しかしコロナ関連破たんが増える結果となっており、今後も予断を許さない状況にあるといえるでしょう。

小規模の建設会社の倒産が増加

建設会社の中にはコロナ破たんしてしまった企業もありますが、その中で最も多く見られたのが、受注案件が延期または中止されたことにより事業環境が悪化してしまったことによるものです。

予定していた工事がコロナ禍で中止となり、新たな仕事も受注できずに経営が悪化してしまい、倒産したという小・零細規模の企業のコロナ破たんが特に多く見られます。

 

工事の減少による受注消失と競合激化

建設会社でも大手であればそれほど大きな打撃にならなくても、小・零細規模の建設業者にとって新型コロナウイルス感染拡大の影響は大きいといえます。

大手と小・零細規模の建設会社では、工事の規模や質に違いがあるからです。

たとえば消費減退によりサービス業や小売業の新規オープンやリニューアル工事需要が減少すれば、内装や厨房設備などを請け負う小規模の工事業者はその影響をすぐに受けてしまいます。

コロナ禍で小規模の工事の取りやめが頻発し、そのシワ寄せを受けたのが小・零細の建設業者です。

さらに今後も工事が減少すると、建設業者同士が限られた席を奪い合うことになり、受注単価のたたき合いが再現されてしまうことも危惧されます。

 

包括的な支援が求められる

大手ゼネコンを頂点として、全国にすそ野を広げているのが建設業界です。

新型コロナウイルス感染が拡大し、小規模業者の経営難が表面化したといえますが、今後は資金の準備などがより厳しくなることも予想されます。

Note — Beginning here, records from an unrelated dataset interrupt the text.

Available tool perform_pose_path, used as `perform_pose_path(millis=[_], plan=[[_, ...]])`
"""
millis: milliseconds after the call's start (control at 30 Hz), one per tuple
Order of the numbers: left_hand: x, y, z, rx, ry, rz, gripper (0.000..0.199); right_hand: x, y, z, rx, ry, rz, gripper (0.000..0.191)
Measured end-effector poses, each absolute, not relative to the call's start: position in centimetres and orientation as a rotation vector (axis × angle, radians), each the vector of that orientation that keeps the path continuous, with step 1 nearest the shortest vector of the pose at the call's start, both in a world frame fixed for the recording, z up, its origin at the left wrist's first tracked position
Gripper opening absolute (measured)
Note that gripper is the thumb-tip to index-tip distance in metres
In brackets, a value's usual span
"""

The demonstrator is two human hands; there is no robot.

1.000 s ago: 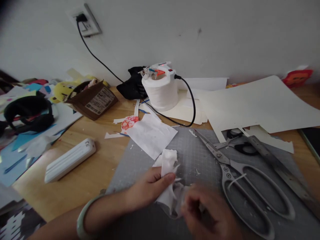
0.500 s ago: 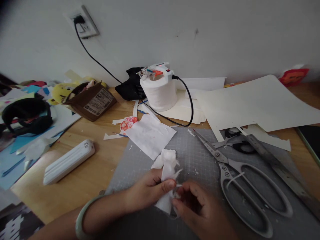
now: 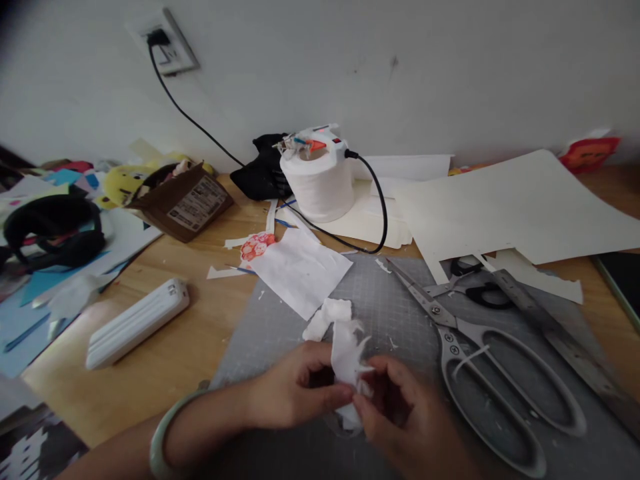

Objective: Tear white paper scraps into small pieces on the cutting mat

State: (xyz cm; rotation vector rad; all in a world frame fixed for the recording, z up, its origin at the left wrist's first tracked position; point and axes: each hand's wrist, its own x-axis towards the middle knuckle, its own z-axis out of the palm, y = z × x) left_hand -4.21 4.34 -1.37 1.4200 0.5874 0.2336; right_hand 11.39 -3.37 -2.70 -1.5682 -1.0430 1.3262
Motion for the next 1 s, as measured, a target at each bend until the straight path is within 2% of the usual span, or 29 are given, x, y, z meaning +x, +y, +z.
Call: perform_pose_path(millis=[233,433,567,867,1000], plan=[[-4.3,4.4,-1.3,1.531,0.602,0.176,0.016,11.2,-3.4,-2.4,-1.519,-1.135,1.356,0.018],[-4.5,4.7,-1.1,1.417,0.534,0.189,0.019,11.5,-3.1,-2.0,-1.531,-0.806,1.641,0.018],[-4.4,4.8,-0.7,1.374,0.532,0.192,0.020,11.7,-2.8,-1.1,-1.591,-0.665,1.711,0.018],[-4.1,4.7,-0.9,1.366,0.658,0.204,0.025,13.2,-1.5,-0.4,-1.272,-0.540,1.755,0.030],[-4.0,4.6,-0.8,1.215,0.653,0.272,0.033,13.4,-1.5,-0.7,-1.157,-0.444,1.762,0.028]])
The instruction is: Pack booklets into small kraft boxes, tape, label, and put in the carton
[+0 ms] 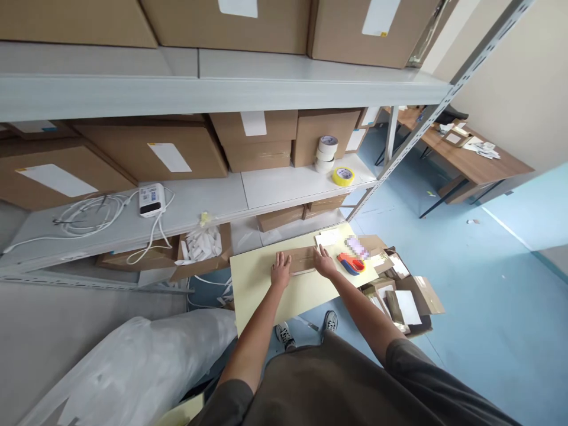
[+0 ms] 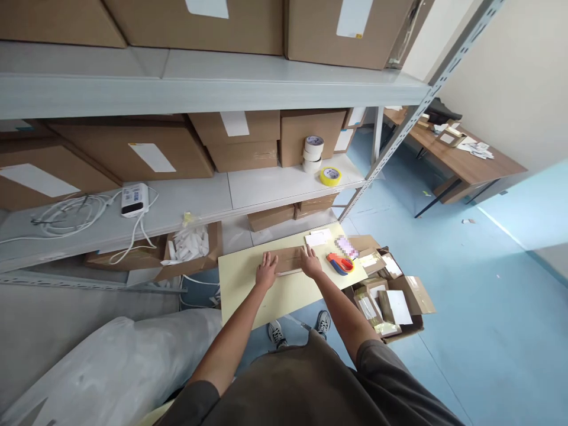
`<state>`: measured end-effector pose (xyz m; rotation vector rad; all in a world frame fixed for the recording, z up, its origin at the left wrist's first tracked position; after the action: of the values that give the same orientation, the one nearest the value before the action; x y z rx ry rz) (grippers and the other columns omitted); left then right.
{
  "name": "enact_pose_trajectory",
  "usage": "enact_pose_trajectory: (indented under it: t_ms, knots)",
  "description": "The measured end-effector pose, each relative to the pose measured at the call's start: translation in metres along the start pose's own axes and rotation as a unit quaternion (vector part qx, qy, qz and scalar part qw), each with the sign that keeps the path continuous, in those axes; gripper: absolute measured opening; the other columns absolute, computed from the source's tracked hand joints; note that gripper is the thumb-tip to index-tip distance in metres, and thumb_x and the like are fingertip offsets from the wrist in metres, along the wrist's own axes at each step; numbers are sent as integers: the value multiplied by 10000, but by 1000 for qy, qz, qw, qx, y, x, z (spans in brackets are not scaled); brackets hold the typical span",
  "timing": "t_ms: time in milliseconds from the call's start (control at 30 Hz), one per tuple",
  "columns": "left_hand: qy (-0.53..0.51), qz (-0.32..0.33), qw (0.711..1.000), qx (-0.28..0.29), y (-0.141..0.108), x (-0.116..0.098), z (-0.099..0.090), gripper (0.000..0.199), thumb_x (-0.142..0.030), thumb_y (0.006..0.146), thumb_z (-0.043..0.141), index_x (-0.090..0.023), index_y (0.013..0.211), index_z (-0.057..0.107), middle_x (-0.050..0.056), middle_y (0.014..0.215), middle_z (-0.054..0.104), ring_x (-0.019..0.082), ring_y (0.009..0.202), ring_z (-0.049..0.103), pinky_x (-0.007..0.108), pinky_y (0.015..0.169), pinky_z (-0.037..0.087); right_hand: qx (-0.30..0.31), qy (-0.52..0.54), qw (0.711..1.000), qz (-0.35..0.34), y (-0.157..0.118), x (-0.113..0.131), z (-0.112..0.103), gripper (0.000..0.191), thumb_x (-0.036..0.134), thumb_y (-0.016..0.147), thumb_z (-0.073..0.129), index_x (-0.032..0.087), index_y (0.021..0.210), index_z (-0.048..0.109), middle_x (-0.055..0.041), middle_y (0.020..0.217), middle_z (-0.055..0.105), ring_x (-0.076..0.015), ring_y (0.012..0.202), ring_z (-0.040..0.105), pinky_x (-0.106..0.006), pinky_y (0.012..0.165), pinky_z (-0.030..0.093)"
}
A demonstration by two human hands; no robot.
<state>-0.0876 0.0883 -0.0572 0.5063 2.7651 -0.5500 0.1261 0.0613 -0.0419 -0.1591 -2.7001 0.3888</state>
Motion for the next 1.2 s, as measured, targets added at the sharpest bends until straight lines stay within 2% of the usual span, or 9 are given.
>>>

消費や雇用などコロナ禍の影響が長引いてしまうと、建設投資に跳ね返ることとなり、さらに影響を受けることになってしまいます。

二次的・三次的にいろいろな業種に影響が広がっている状況といえますが、直接影響を受けて売上が激減した企業だけでなく、間接的に影響を受けた企業や業界などにも対応できる包括的な支援が求められるところです。